Ostap Okhrin

Professor, Vice Dean of the “Friedrich List” Faculty of Transport and Traffic Sciences, TUD Dresden University of Technology, Germany

Title:
Learning Low-Frequency Risk Functionals from High-Frequency Financial Data: From Heston Volatility to Skewness and Quantiles

Co-Authors: Haozhe Jiang (TUD) and Michael Rockinger (Uni Lausanne)

Abstract: High-frequency financial data contain rich information about the latent dynamics of returns, volatility, and tail risk. However, classical estimators of low-frequency risk characteristics often rely on nonlinear plug-in ratios, long historical panels, or stationarity assumptions that are difficult to justify in practice. In this talk, I discuss a simulation-based framework for estimating low-frequency distributional functionals from high-frequency observations.
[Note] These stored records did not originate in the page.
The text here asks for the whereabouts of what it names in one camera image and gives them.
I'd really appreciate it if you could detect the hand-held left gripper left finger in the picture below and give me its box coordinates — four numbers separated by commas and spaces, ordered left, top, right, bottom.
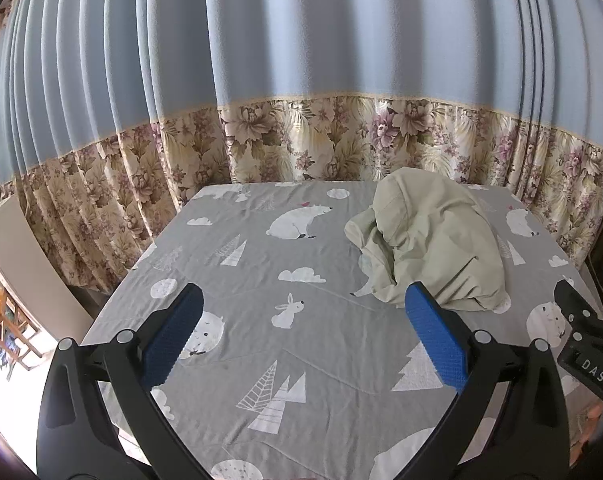
36, 282, 208, 480

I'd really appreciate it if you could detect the bed with grey printed sheet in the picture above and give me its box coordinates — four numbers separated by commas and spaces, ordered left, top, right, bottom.
82, 180, 597, 480

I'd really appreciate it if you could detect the blue curtain with floral border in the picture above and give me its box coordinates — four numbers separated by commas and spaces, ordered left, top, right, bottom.
0, 0, 603, 293

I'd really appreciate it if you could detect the beige flat panel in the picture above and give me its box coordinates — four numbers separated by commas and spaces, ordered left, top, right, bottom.
0, 194, 95, 348

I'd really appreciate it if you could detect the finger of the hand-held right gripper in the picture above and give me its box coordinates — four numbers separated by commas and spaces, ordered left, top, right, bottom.
553, 279, 595, 333

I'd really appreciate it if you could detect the beige hooded jacket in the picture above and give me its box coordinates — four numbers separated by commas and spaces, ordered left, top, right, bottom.
344, 166, 513, 313

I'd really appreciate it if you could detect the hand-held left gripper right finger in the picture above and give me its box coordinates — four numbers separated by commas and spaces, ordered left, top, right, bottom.
404, 281, 569, 480
The starting point is the Heston stochastic volatility model, where high-frequency data can be used to estimate spot volatility and the parameters of the latent variance process. This setting highlights both the potential and the difficulty of high-frequency inference, in particular under realistic parameter configurations in which the Feller condition may be violated. Building on these insights, we propose a High Frequency Network, a convolutional neural network architecture that maps intraday returns and their powers directly to monthly realized skewness. Instead of estimating separate moment components and forming unstable ratios, the network learns the low-frequency functional itself from simulated stochastic-volatility paths. Monte Carlo experiments show that this approach reduces finite-sample bias and remains robust under model misspecification, including jump-diffusion dynamics.

Finally, I outline ongoing work extending the same idea to the estimation of low-frequency quantiles. The broader aim is to combine stochastic-process models, high-frequency data, and machine-learning architectures to obtain stable estimators of distributional risk measures relevant for financial econometrics and risk management.

Anton Yurchenko-Tytarenko

Senior Market Analyst, Statkraft Energi AS, Norway. 

Title: Least squares Monte Carlo for pricing, hedging, and calibration in stochastic market models

Abstract: Modern financial markets exhibit complex phenomena that simple models cannot capture. Replicating these features requires sophisticated stochastic frameworks: rough volatility models, for instance, are widely used to reproduce the implied volatility smiles and skews observed in real markets. 

However, increased realism comes at a price. Complex models, even when they admit simulation via Euler-type discretization schemes, typically lack closed-form expressions for option prices or hedging quantities. This gap creates significant practical challenges. Without analytic pricing formulas, calibrating model parameters to observed option price curves becomes a difficult task. At the same time, classical Monte Carlo methods, while flexible, are computationally too slow for real-time applications such as dynamically updating a hedging portfolio during trading.

In this talk, we discuss the Least Squares Monte Carlo (LSMC) method as a flexible and efficient framework to address these challenges. The approach proceeds in two stages: one first simulates a large ensemble of model trajectories across a range of model parameters, and then applies machine learning techniques to learn how the quantity of interest depends on those parameters. The resulting surrogate is fast to evaluate and well-suited for tasks such as real-time model calibration against market data.